#### What you should do:
Below is some data; print it all back exactly.
START Supplied material
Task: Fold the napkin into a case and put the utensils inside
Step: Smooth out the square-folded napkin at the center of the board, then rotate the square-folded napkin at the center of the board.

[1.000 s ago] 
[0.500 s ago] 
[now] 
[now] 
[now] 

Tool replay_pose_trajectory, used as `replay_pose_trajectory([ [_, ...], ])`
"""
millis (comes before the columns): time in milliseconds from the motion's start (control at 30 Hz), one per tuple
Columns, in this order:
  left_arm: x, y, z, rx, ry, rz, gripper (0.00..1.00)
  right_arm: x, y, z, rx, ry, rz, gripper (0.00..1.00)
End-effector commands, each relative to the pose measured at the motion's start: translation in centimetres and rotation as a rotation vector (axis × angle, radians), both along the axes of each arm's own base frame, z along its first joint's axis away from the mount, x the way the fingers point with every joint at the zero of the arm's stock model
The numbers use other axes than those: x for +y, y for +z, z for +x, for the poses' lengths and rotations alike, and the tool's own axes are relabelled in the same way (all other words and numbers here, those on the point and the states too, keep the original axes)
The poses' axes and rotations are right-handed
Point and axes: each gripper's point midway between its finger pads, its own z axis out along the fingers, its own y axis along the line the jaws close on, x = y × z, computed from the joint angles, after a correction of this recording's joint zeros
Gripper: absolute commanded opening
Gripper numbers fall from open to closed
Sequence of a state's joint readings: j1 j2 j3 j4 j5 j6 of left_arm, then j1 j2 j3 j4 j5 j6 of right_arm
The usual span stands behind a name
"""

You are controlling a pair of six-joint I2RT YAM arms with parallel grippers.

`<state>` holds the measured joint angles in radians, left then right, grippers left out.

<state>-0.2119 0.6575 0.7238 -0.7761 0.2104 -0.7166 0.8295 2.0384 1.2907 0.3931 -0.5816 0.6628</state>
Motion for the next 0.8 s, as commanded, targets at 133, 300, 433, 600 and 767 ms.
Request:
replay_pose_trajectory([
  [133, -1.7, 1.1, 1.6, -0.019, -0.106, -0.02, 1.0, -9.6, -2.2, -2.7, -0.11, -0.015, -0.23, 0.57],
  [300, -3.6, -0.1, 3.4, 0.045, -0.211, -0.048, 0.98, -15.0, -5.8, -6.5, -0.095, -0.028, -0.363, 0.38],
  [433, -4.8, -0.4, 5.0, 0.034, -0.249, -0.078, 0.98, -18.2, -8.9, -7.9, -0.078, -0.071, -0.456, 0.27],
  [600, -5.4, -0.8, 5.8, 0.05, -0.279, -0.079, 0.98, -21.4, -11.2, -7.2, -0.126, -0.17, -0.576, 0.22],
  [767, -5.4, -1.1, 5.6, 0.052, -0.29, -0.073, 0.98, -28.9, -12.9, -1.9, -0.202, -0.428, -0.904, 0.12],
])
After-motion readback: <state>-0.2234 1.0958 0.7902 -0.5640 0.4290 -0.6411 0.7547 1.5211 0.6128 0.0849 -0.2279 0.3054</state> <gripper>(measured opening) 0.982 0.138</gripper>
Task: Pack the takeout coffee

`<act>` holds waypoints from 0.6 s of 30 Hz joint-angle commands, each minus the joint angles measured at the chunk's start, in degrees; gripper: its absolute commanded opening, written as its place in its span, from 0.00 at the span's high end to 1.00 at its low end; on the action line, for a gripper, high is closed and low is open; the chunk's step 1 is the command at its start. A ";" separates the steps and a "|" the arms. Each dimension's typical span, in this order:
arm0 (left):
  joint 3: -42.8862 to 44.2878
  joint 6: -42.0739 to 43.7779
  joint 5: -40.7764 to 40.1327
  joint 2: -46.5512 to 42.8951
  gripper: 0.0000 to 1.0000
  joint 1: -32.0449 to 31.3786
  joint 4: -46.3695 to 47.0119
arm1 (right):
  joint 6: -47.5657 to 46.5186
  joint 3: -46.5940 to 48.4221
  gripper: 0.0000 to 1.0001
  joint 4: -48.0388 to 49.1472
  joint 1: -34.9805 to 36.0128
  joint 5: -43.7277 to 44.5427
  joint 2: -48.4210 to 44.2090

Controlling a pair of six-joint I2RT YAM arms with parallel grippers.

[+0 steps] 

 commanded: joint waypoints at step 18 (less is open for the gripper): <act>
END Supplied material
#### Exercise output:
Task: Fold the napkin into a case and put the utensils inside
Step: Smooth out the square-folded napkin at the center of the board, then rotate the square-folded napkin at the center of the board.

[1.000 s ago] 
[0.500 s ago] 
[now] 
[now] 
[now] 

Tool replay_pose_trajectory, used as `replay_pose_trajectory([ [_, ...], ])`
"""
millis (comes before the columns): time in milliseconds from the motion's start (control at 30 Hz), one per tuple
Columns, in this order:
  left_arm: x, y, z, rx, ry, rz, gripper (0.00..1.00)
  right_arm: x, y, z, rx, ry, rz, gripper (0.00..1.00)
End-effector commands, each relative to the pose measured at the motion's start: translation in centimetres and rotation as a rotation vector (axis × angle, radians), both along the axes of each arm's own base frame, z along its first joint's axis away from the mount, x the way the fingers point with every joint at the zero of the arm's stock model
The numbers use other axes than those: x for +y, y for +z, z for +x, for the poses' lengths and rotations alike, and the tool's own axes are relabelled in the same way (all other words and numbers here, those on the point and the states too, keep the original axes)
The poses' axes and rotations are right-handed
Point and axes: each gripper's point midway between its finger pads, its own z axis out along the fingers, its own y axis along the line the jaws close on, x = y × z, computed from the joint angles, after a correction of this recording's joint zeros
Gripper: absolute commanded opening
Gripper numbers fall from open to closed
Sequence of a state's joint readings: j1 j2 j3 j4 j5 j6 of left_arm, then j1 j2 j3 j4 j5 j6 of right_arm
The usual span stands behind a name
"""

You are controlling a pair of six-joint I2RT YAM arms with parallel grippers.

`<state>` holds the measured joint angles in radians, left then right, grippers left out.

<state>-0.2119 0.6575 0.7238 -0.7761 0.2104 -0.7166 0.8295 2.0384 1.2907 0.3931 -0.5816 0.6628</state>
Motion for the next 0.8 s, as commanded, targets at 133, 300, 433, 600 and 767 ms.
Request:
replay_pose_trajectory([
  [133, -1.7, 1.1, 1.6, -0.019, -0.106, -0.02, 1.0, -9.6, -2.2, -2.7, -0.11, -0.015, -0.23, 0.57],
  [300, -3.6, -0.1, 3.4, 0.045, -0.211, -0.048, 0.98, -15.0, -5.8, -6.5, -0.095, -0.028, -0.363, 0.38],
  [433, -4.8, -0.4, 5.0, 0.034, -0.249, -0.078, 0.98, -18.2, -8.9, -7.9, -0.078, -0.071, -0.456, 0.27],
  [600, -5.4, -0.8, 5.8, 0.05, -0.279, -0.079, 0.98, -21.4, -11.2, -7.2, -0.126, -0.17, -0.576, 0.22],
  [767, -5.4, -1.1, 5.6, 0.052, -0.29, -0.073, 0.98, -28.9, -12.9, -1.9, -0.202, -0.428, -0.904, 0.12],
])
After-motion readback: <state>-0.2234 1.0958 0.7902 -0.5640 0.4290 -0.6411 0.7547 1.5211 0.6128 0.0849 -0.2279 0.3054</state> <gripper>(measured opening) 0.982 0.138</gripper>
Task: Pack the takeout coffee

`<act>` holds waypoints from 0.6 s of 30 Hz joint-angle commands, each minus the joint angles measured at the chunk's start, in degrees; gripper: its absolute commanded opening, written as its place in its span, from 0.00 at the span's high end to 1.00 at its low end; on the action line, for a gripper, high is closed and low is open; the chunk's step 1 is the command at its start. A ";" separates the steps and a "|" the arms. Each dimension's typical span, in this order:
arm0 (left):
  joint 3: -42.8862 to 44.2878
  joint 6: -42.0739 to 43.7779
  joint 5: -40.7764 to 40.1327
  joint 2: -46.5512 to 42.8951
  gripper: 0.0000 to 1.0000
  joint 1: -32.0449 to 31.3786
  joint 4: -46.3695 to 47.0119
arm1 (right):
  joint 6: -47.5657 to 46.5186
  joint 3: -46.5940 to 48.4221
  gripper: 0.0000 to 1.0001
  joint 4: -48.0388 to 49.1472
  joint 1: -34.9805 to 36.0128
  joint 5: -43.7277 to 44.5427
  joint 2: -48.4210 to 44.2090

Controlling a pair of six-joint I2RT YAM arms with parallel grippers.

[+0 steps] 

 commanded: joint waypoints at step 18 (less is open for the gripper): <act>

Nothing else is required for this exercise.